How to Grow Your Own Choko (Chayote)
Chokos are very prolific and easy to grow in home gardens. First, you will need to buy a choko if you want to grow one. Select a healthy looking choko that is smooth and free of blemishes, dents or cuts. As a guide, a fresh choko is hard and green in colour, a rotten one will be soft and brown.
Do not plant the choko immediately but leave it in a dark place, like at the back of a closet with some ventilation or under the kitchen sink, until it sprouts.
When it has sprouted to about 7cm, bring it outside after the last frosts and find a sunny location. Dig a hole where the choko is to be planted. Add some organic fertilizer or manure to the soil. Place the choko in the soil with the sprout sticking above the soil. Do not cover the sprouting bit. Give it a good watering and leave it to grow. Remember to water it when the soil looks dry.

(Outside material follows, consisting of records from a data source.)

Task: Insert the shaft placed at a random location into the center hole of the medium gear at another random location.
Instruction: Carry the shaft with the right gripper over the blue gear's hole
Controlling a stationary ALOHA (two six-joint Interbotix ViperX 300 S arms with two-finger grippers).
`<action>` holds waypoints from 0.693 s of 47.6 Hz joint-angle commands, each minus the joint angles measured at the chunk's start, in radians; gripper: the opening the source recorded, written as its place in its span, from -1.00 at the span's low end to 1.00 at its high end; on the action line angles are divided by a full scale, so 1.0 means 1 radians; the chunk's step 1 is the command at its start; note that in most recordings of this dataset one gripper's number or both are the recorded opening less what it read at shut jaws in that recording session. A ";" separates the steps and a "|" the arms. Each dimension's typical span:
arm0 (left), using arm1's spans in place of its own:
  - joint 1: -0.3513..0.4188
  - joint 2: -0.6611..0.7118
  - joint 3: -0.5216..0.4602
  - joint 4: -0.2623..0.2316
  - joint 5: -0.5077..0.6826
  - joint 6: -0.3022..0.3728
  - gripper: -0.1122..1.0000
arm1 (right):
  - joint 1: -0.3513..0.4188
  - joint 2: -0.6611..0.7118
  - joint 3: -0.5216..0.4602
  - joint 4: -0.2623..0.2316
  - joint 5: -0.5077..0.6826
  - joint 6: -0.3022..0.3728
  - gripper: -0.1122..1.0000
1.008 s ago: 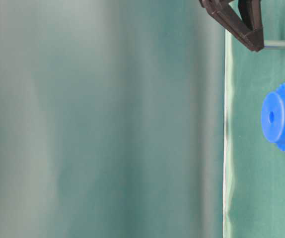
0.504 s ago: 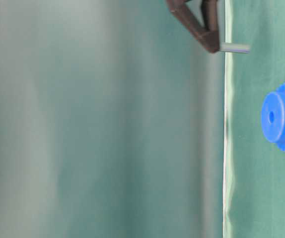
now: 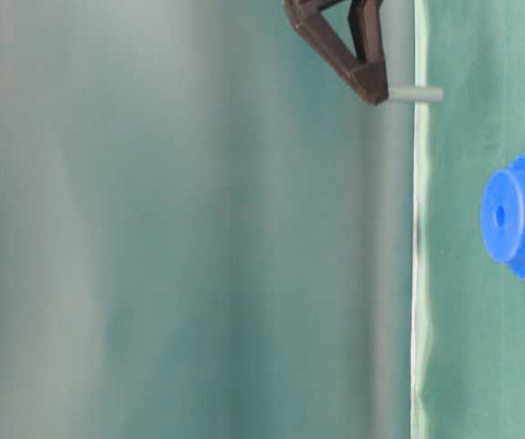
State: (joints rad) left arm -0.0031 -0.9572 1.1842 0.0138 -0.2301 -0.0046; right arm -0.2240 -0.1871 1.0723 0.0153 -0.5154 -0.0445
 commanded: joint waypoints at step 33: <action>0.002 0.008 -0.015 0.003 -0.009 -0.002 -0.80 | 0.114 0.189 -0.264 0.005 0.041 -0.011 -0.56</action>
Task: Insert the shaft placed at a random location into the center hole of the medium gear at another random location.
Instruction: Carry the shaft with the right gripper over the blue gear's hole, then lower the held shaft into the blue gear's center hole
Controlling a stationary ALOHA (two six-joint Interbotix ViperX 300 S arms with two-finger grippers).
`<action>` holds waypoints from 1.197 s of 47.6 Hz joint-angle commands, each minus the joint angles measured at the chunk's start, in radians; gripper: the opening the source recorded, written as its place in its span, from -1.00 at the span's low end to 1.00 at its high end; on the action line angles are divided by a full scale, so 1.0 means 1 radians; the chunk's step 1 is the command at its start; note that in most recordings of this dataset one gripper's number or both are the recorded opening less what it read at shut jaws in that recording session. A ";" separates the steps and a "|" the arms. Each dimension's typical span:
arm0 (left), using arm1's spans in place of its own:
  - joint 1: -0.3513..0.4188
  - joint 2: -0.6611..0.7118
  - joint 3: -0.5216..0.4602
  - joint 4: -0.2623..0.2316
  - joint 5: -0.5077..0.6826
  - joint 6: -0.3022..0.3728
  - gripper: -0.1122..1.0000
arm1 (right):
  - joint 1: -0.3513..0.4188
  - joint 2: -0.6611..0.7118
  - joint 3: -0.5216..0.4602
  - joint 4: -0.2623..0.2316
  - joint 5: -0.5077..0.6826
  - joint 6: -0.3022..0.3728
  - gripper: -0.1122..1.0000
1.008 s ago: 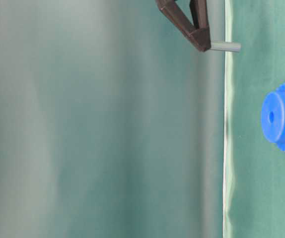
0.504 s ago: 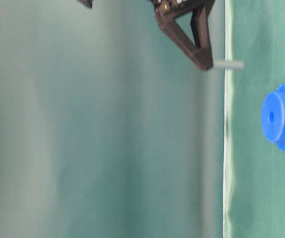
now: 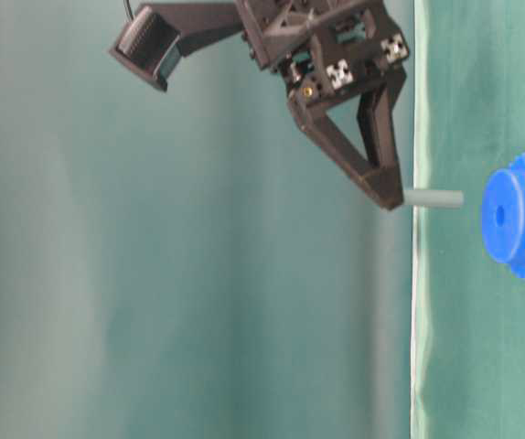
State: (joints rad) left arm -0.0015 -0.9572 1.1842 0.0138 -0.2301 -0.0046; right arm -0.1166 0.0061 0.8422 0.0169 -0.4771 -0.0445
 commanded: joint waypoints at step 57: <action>0.006 0.008 -0.014 0.003 -0.012 -0.002 -0.80 | 0.014 0.089 -0.043 0.012 -0.043 -0.009 -0.56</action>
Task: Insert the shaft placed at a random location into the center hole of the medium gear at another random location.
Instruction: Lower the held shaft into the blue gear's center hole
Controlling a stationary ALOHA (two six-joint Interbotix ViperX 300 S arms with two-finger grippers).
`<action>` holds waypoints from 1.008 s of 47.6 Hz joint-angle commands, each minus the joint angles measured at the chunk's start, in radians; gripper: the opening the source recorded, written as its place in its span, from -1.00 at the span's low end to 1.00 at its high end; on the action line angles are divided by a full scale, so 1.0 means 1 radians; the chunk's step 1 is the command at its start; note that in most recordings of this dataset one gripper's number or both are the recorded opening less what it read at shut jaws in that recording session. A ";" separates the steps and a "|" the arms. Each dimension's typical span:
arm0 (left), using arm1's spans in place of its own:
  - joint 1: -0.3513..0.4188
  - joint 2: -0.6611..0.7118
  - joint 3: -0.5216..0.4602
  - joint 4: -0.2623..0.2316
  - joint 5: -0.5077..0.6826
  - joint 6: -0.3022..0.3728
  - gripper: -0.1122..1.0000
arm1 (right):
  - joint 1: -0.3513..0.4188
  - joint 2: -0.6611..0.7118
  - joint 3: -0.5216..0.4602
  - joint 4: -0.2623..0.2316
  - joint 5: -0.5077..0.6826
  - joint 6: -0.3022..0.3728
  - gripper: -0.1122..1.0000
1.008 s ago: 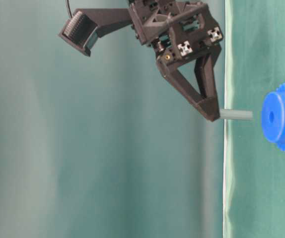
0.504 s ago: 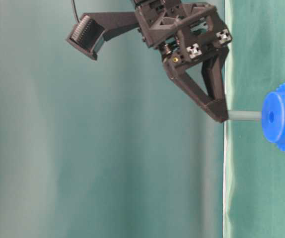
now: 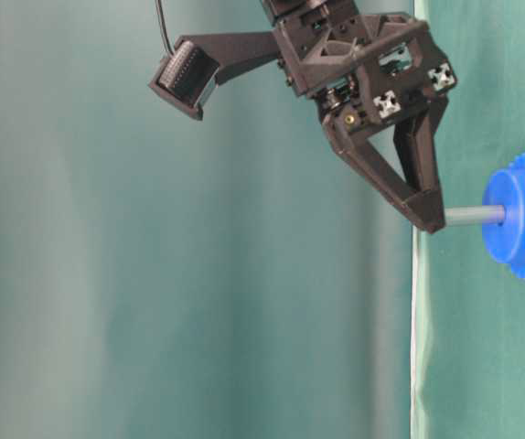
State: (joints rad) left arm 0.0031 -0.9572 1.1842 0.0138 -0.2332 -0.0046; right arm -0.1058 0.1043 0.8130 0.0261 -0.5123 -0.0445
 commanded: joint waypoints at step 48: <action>0.002 0.008 -0.014 0.002 -0.005 -0.002 -0.80 | -0.005 -0.054 -0.018 -0.003 -0.003 -0.021 -0.56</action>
State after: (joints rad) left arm 0.0031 -0.9572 1.1842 0.0138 -0.2332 -0.0046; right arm -0.1058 0.0782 0.8130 0.0245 -0.5123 -0.0460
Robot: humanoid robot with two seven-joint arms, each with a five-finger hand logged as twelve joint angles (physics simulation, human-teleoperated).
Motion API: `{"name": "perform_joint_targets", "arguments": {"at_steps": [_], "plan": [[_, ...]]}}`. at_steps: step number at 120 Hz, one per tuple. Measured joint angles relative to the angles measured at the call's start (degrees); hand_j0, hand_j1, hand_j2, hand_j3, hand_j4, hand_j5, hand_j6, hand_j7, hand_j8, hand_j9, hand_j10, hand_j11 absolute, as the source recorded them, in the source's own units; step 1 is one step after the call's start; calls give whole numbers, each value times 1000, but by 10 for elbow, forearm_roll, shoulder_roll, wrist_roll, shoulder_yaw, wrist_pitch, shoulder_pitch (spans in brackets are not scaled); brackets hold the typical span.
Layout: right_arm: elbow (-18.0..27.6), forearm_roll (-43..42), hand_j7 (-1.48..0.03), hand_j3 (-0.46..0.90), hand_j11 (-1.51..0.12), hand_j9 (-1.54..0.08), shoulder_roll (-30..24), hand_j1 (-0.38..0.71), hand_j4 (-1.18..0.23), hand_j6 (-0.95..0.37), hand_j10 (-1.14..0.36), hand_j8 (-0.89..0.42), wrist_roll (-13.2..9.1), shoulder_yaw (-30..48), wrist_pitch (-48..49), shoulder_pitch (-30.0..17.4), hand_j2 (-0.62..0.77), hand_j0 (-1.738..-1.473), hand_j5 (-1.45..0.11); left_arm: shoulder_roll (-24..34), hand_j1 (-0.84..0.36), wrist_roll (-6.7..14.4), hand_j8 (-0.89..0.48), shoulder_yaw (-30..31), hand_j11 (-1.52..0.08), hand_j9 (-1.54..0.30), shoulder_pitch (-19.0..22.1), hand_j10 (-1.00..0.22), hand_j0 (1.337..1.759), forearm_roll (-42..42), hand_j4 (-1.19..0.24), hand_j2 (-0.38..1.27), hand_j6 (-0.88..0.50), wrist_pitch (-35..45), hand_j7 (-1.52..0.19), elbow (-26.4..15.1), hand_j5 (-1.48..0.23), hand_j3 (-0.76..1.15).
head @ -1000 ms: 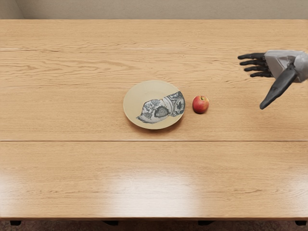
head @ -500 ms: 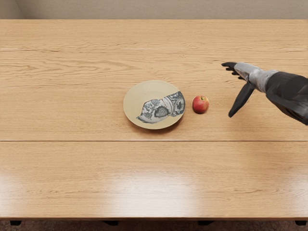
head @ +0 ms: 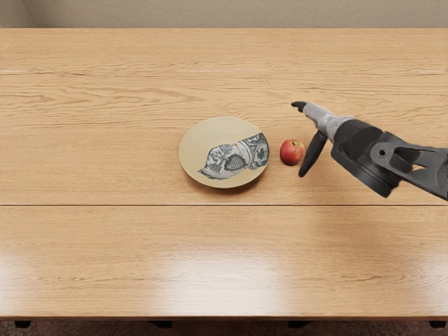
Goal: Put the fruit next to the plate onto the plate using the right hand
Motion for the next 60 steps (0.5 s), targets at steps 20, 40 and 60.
{"name": "perform_joint_targets", "arguments": {"at_steps": [20, 40, 60], "plan": [[-10, -5, -98, 0, -99, -99, 12, -259, -78, -79, -78, -79, 0, -11, -8, 1, -13, -1658, -99, 0, 74, 0, -231, 0, -299, -299, 0, -230, 1658, 0, -230, 46, -231, 0, -299, 0, -299, 0], [-21, -10, -236, 0, -236, -236, 36, -133, -184, -185, -183, -184, 0, -14, -10, 2, -34, -1658, -236, 0, 74, 0, -231, 0, -299, -299, 0, -230, 1658, 0, -230, 46, -231, 0, -299, 0, -299, 0], [-42, -12, -293, 0, -293, -293, 49, -80, -227, -229, -227, -228, 0, -20, -10, 1, -43, -1658, -293, 0, 74, 0, -231, 0, -299, -299, 0, -230, 1658, 0, -230, 46, -231, 0, -299, 0, -299, 0]]}}
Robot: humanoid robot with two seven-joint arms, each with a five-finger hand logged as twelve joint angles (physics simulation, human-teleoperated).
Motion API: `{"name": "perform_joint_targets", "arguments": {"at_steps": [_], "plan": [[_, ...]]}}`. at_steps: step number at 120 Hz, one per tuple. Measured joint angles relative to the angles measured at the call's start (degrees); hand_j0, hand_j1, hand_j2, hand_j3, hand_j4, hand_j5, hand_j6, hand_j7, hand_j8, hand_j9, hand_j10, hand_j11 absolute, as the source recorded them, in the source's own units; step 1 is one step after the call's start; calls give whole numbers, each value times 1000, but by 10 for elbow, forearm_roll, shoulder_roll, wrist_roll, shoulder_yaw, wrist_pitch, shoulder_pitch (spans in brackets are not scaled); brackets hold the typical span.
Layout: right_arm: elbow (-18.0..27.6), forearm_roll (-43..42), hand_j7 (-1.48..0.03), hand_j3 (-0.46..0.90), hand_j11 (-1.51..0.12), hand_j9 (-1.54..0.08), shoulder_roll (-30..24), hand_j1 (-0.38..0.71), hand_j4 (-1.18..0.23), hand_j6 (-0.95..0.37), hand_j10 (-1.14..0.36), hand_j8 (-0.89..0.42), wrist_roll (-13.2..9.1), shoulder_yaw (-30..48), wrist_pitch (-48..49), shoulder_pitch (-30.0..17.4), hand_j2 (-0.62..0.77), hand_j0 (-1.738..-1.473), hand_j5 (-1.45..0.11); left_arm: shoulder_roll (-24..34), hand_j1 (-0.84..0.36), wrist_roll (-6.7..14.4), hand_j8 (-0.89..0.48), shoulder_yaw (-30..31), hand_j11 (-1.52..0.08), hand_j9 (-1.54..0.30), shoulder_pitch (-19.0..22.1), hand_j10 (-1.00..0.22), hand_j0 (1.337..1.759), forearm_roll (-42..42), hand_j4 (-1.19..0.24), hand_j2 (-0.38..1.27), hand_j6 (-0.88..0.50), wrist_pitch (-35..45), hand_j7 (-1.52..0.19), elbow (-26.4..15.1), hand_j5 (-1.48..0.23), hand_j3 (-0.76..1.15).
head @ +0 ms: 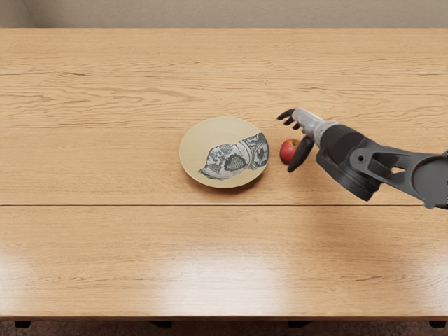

The choko plant will need space to grow and support to climb onto, like along fences, trellises, pergolas or up a tree. Some of the vines will start to spread everywhere, including going over the fence to your neighbour's garden. You might want to train some of the vines and secure them to the fence or trellis to keep the vines under control.
Flowers will start to appear in summer and fruits will form. By autumn, the fruits should be big enough to harvest. One choko plant is enough for the backyard because one choko plant can produce several hundred fruits during the growing season. After the fruiting season, cut back the choko vines to four or five short vines to grow for the next season.
Chokos are best picked when they are young because they are more tender and can be eaten with their skin on. The skin of the chokos tends to toughen as the fruits grow bigger. The skin releases sap when it is peeled and this sap makes the chokos rather slippery to handle. In addition, when the sap sticks to the fingers, it is annoying and rather difficult to wash off.
Chokos can be eaten boiled, stir fried, baked, steamed and pickled.